Software Stack
The Geoconnex.us system includes multiple infrastructural components that are each necessary to achieve a robust, queryable, and stable knowledge graph for water data.
- The Persistent Identifier Registry helps data publishers mint persistent identifiers and create a system that is stable, even if the underlying resources change
- The Sitemap of all identifiers allows a crawler to easily traverse all websites in the network
- The Scheduler schedules crawls and collects structured data so that it can be exported as knowledge graph triplets
- The Knowledge Graph allows data users to interact with linked data through a search interfaces
Harvesting Details
Harvesting metadata to construct the Geoconnex graph is accomplished by the integration of 2 main components. These are heavily modified forks of programs by the same name from the gleanerio project. These services are generalized and could be ran to construct other knowledge graphs in addition to Geoconnex.

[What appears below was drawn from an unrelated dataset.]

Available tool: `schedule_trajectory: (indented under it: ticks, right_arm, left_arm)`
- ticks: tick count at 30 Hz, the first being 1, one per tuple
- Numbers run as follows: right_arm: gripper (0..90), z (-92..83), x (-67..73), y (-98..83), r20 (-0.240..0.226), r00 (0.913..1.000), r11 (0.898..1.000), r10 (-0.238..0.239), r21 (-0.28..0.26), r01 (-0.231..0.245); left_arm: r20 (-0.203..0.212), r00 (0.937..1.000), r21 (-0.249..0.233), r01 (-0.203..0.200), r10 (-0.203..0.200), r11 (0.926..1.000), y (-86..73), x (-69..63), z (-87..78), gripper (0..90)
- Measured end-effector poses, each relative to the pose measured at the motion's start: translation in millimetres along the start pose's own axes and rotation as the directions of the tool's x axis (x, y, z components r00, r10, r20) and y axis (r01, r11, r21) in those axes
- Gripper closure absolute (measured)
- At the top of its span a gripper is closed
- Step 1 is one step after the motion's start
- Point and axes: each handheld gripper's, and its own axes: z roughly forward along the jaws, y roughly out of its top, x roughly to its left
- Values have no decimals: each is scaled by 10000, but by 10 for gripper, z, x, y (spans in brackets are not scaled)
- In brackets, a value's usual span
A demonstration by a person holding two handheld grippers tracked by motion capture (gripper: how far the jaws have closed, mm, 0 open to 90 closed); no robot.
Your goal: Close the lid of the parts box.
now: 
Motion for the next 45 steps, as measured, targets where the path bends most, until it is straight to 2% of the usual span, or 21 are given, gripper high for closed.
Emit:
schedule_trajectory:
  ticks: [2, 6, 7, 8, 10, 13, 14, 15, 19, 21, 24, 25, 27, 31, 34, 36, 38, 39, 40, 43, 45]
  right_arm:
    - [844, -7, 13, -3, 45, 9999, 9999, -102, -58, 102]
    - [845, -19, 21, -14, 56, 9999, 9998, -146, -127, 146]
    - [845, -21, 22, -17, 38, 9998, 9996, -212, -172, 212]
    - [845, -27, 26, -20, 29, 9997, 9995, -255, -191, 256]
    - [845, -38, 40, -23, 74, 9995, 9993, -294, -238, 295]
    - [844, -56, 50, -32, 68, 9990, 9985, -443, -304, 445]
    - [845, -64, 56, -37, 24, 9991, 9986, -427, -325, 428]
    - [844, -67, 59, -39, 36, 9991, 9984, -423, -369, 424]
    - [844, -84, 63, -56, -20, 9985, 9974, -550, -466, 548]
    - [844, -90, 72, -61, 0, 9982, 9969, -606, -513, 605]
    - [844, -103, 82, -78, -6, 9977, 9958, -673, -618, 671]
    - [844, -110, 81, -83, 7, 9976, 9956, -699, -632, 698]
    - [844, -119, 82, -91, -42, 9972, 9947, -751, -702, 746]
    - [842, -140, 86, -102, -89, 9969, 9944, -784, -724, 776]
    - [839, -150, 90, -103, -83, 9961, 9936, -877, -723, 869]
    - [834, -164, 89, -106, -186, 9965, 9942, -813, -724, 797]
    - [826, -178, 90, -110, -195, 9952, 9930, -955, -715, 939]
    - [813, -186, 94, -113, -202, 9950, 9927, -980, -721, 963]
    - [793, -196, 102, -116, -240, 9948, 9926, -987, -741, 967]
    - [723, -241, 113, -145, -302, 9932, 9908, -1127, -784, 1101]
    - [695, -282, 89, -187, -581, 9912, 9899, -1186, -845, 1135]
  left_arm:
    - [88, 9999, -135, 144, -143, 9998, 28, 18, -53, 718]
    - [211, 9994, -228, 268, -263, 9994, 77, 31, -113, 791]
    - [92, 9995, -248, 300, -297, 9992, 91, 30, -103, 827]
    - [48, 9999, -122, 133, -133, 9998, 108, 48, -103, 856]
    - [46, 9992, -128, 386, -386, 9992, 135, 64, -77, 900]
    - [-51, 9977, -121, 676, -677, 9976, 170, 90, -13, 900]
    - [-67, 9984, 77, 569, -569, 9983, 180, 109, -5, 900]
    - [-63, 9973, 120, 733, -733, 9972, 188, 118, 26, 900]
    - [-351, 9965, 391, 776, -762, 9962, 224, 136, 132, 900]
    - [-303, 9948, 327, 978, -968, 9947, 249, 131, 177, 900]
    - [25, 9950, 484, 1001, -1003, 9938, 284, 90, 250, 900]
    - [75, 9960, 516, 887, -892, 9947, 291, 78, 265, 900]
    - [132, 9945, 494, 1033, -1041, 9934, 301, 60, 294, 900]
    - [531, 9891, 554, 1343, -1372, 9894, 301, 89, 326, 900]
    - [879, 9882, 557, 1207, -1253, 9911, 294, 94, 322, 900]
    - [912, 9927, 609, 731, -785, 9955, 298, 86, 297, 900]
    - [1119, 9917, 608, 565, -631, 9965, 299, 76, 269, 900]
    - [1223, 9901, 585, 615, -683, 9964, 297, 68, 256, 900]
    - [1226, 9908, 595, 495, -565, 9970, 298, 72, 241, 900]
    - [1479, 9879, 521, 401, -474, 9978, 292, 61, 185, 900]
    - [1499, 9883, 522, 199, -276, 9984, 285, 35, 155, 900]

- Nabu: a web crawler and graph synchronization CLI program written in go
- Crawls partner websites as specified in the Geoconnex sitemap: geoconnex.us/sitemap.xml
- Fetches JSON-LD data and outputs it in a S3-compliant storage bucket
- Ensures that a graph database is in sync with a S3 storage bucket by dropping old named graphs and generating new ones
- (Note: crawling functionality used to be in the gleaner project but was condensed into our Nabu fork)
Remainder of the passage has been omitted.